§ Activity
Only lines that contain the string "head" should be returned from the material below.

§ Data section

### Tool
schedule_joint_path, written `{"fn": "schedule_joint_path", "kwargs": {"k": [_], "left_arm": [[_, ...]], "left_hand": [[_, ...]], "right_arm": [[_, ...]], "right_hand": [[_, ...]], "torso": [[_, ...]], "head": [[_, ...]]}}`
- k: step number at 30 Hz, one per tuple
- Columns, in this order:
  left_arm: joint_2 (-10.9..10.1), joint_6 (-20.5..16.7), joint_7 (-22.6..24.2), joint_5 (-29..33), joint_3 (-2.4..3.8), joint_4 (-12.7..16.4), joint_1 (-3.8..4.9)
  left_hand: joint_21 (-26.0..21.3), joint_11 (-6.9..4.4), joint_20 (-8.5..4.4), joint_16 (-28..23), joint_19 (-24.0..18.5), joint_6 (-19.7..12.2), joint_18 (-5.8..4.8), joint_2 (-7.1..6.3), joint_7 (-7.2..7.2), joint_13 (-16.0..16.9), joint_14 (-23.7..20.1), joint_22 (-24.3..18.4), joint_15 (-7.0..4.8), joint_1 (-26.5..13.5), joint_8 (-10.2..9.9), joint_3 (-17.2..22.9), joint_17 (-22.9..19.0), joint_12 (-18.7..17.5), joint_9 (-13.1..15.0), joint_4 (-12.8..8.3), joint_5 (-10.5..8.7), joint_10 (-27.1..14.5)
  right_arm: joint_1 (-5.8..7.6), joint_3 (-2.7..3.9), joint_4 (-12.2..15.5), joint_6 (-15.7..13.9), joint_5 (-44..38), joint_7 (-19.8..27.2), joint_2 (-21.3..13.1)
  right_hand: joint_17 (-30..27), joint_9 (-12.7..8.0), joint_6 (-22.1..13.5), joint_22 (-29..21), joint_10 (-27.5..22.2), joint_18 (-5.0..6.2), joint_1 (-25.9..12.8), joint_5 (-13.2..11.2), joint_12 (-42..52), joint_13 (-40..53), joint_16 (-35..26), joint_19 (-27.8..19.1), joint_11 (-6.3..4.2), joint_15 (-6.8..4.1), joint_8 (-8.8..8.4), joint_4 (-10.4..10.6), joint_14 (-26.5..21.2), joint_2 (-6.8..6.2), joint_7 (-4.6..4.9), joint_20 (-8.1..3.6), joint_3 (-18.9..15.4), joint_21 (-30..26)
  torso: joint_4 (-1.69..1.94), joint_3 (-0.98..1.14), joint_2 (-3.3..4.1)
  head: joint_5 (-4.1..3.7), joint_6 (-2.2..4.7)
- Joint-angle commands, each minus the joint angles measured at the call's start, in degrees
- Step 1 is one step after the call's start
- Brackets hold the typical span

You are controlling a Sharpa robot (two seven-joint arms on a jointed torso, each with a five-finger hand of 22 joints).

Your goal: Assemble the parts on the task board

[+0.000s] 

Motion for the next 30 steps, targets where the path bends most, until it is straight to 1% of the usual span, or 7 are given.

§ Result
schedule_joint_path, written `{"fn": "schedule_joint_path", "kwargs": {"k": [_], "left_arm": [[_, ...]], "left_hand": [[_, ...]], "right_arm": [[_, ...]], "right_hand": [[_, ...]], "torso": [[_, ...]], "head": [[_, ...]]}}`
  head: joint_5 (-4.1..3.7), joint_6 (-2.2..4.7)

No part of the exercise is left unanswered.